State Grant Awards Haverhill $95,000 for Minority-Owned Business Program

Gov. Charlie Baker, Lt. Gov. Karyn Polito and Housing and Economic Development Secretary Mike Kennealy joined Boston Mayor Martin J. Walsh, The American City Coalition Executive Director Christine Araujo, Principal of Afrikai and owner and Chief Curator of Black Market Nubian Kai Grant, Representative Jon Santiago, and local community and business leaders to announce the awards at Black Market. (Courtesy photograph.)

Haverhill is receiving $95,000 for a minority-owned business program.

Gov. Charlie Baker yesterday announced the grant as part of the Baker-Polito administration’s $2 million Urban Agenda Grant Program, paying for for 23 projects statewide. In Haverhill, a statement said, the grant will “help achieve a shared economic prosperity in Haverhill through workforce connections to good paying jobs and minority-owned business growth, sustainability and formation.”
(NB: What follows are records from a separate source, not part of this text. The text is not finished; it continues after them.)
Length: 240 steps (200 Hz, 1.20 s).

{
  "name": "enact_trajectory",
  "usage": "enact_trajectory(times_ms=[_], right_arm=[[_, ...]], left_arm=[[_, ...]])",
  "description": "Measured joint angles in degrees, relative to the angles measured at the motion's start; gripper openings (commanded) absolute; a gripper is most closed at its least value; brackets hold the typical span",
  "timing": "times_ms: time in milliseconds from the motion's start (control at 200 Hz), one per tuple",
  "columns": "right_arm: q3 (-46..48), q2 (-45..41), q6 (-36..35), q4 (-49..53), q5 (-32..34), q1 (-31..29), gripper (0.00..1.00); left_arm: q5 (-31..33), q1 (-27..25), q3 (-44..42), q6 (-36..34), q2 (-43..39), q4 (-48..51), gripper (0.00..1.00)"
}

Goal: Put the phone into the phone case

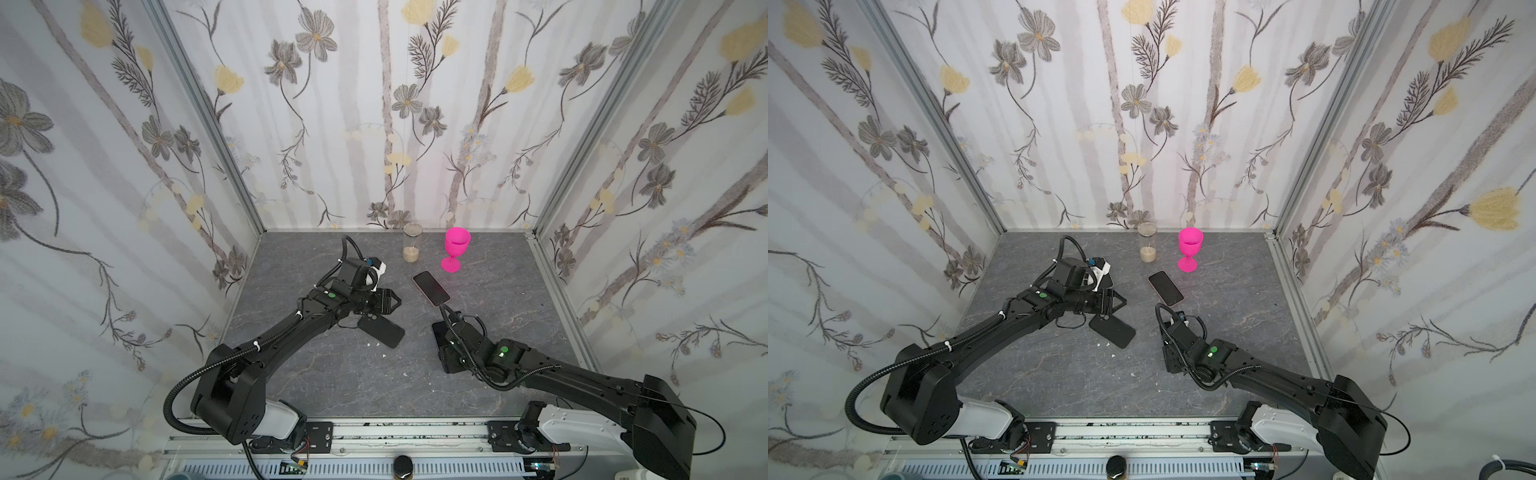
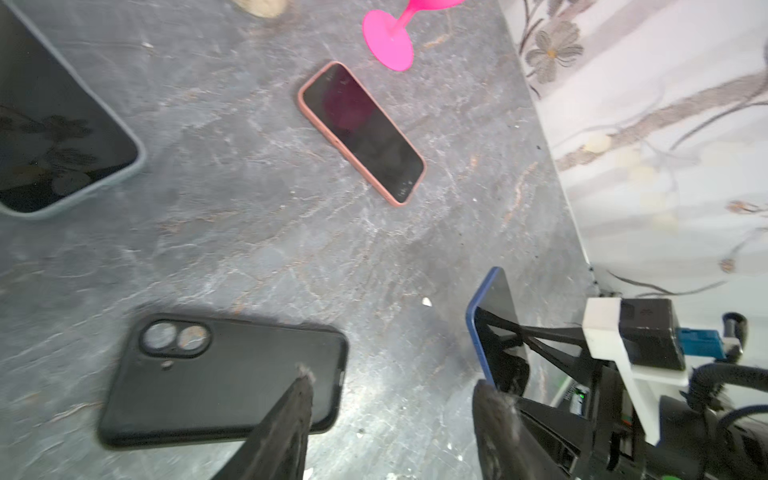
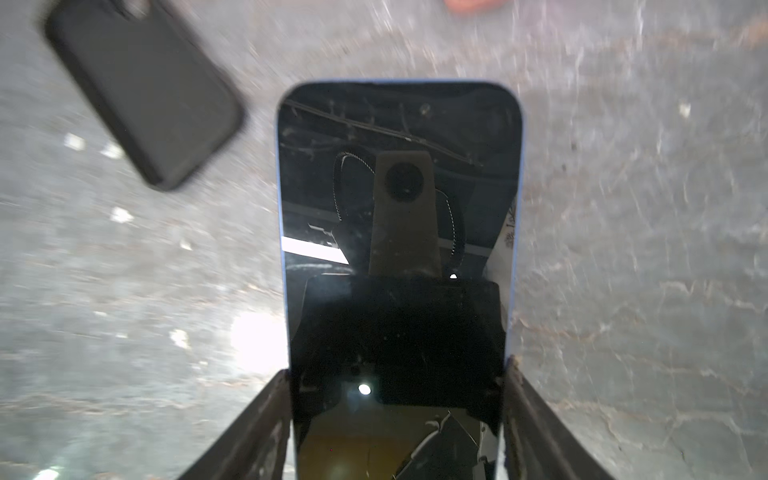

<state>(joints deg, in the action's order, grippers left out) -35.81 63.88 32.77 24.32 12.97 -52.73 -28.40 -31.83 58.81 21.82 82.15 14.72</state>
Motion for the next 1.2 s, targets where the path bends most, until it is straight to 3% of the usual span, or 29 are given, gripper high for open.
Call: enact_trajectory(times_ms=[210,390,649,949,1199], right_arm=[[-1.5,-4.0,-3.1,-4.5,-0.3,-1.1,0.37],[-2.5,-4.7,-5.1,-7.4,-2.3,-2.9,0.37],[-4.1,-3.7,-6.9,-8.8,-2.8,-6.1,0.37],[-4.6,-2.8,-7.4,-9.9,-2.3,-7.1,0.38],[-4.7,-2.9,-7.8,-9.9,-1.1,-7.1,0.41]], left_arm=[[-9.4,-2.4,0.2,2.7,0.5,-2.6,0.59],[-13.6,-3.8,0.2,3.9,1.0,-3.8,0.51],[-16.4,-4.2,0.5,4.1,1.3,-3.7,0.31],[-17.2,-4.2,1.0,3.8,1.6,-3.1,0.0],[-17.2,-4.2,1.3,3.8,1.6,-3.3,0.0]])
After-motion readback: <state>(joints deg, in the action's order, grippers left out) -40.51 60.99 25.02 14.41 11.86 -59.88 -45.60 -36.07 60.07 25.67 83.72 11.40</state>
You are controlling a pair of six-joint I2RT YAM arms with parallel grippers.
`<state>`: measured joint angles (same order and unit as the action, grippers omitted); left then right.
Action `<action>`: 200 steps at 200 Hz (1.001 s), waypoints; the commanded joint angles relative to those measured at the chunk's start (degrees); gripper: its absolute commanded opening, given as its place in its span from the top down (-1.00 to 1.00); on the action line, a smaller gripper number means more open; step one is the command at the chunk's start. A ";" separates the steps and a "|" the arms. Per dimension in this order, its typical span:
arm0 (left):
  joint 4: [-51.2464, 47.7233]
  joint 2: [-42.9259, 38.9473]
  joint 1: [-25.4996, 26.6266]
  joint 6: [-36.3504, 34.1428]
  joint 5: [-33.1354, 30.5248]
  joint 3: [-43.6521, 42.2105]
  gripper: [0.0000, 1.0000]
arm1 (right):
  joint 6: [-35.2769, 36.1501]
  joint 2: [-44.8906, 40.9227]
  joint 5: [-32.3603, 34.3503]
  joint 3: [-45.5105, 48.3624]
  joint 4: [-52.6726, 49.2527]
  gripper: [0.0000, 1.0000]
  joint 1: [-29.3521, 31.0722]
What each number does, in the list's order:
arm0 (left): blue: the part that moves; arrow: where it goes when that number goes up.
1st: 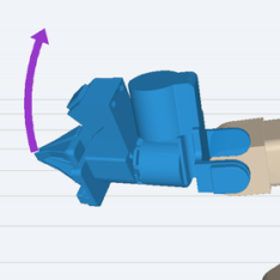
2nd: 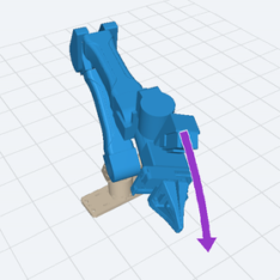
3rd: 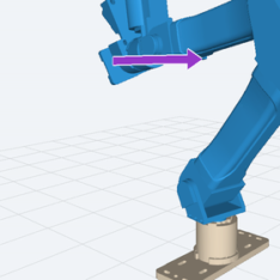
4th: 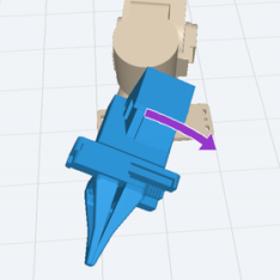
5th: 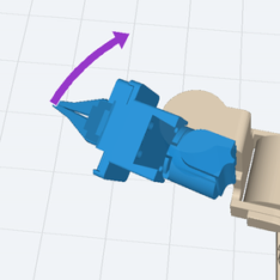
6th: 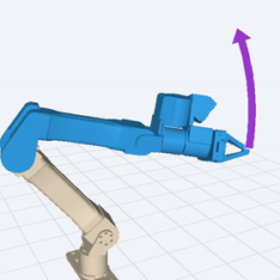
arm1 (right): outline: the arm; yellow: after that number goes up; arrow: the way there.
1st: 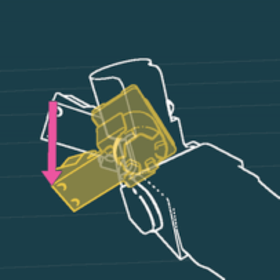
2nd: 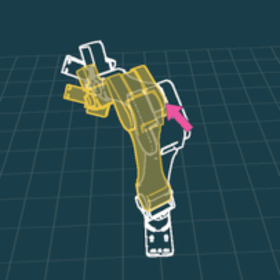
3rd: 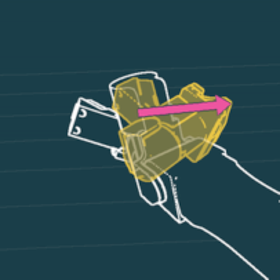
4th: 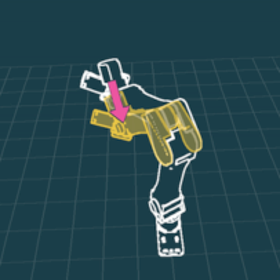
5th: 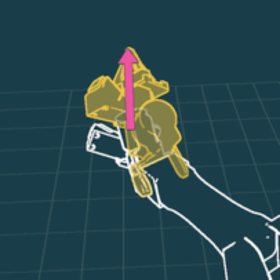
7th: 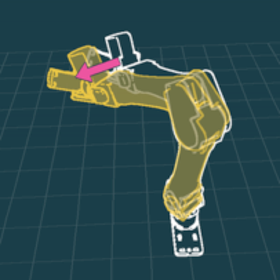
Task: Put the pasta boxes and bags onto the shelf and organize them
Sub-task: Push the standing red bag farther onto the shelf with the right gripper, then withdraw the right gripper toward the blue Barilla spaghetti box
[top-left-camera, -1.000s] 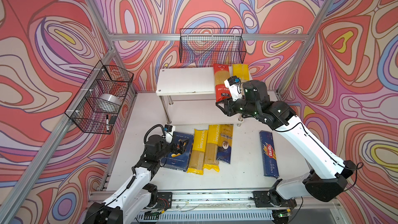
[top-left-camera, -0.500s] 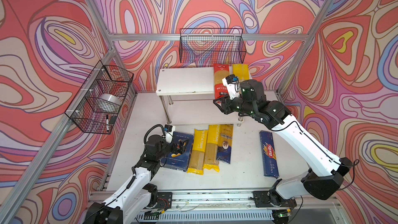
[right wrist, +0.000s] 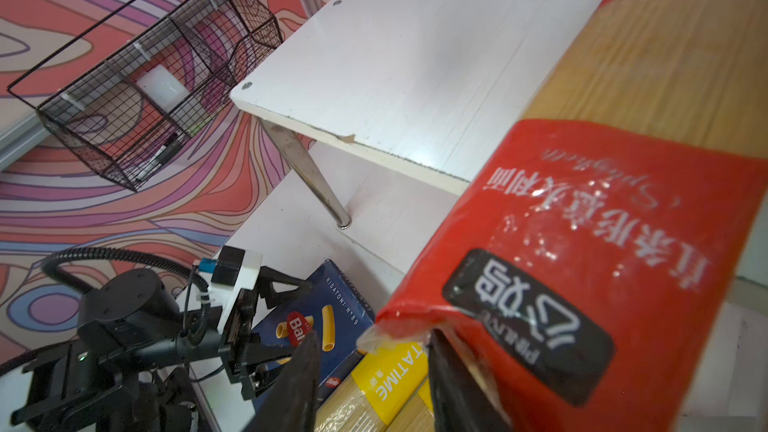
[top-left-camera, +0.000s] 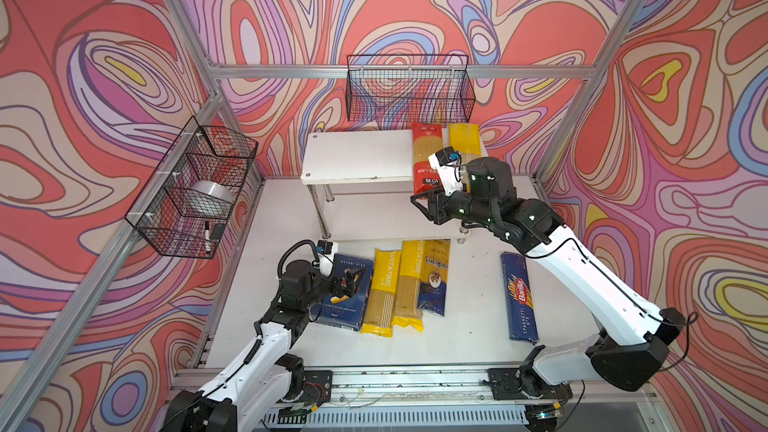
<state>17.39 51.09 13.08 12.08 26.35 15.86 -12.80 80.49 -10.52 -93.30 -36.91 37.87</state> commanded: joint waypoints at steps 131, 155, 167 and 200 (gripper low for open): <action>1.16 0.26 0.19 -0.21 -0.16 0.40 -1.00 | -1.97 -15.47 -2.25 15.28 1.12 0.09 0.10; 0.90 0.63 0.15 -0.03 -0.72 0.58 -1.00 | -4.45 -18.94 1.88 20.75 1.38 0.08 0.13; 0.85 0.85 0.11 -0.03 -0.50 0.75 -1.00 | -6.31 -20.32 3.79 23.69 1.14 0.08 0.10; 0.92 1.11 0.18 -0.04 -0.50 0.84 -1.00 | -17.21 -24.14 10.03 34.24 2.78 0.00 0.11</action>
<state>17.37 51.92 13.08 12.10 26.04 15.86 -20.75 58.15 -7.16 -65.28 -35.03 37.87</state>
“Our administration is committed to partnering with local leaders and community organizations that are on the ground in urban neighborhoods to encourage collaborative, high-impact projects that directly impact the quality of life and access to opportunity of residents,” said Baker. “The flexibility of the Urban Agenda program enables investments in a wide-range of initiatives that train unemployed individuals for jobs, assist local entrepreneurs and prepare small businesses for success.”

WHAV is asking for specifics about the Haverhill project. Lawrence CommunityWorks is also receiving $100,000 for the support of the Community Educator Pipeline Program to help diversify the local educator workforce, meet growing education employer demand and improve the job skills and career paths of low-income, Latino residents. The grant adds both early education provider certification and Para-to-Teacher training tracks to the already successful Para-educator training pilot program of the cross-sector collaborative Lawrence Working Families Initiative.

In this round of the Urban Agenda program, the administration highly ranked projects or initiatives directly addressing any of the recommendations issued by the Black Advisory Commission and the Latino Advisory Commission, established by Baker in 2017. Applicants were encouraged to enhance partnerships from within the Black and Latino communities and to prioritize changes that would enhance community partnerships, strengthen small business, increase workforce participation and expand opportunity in ways that drive diversity and inclusiveness.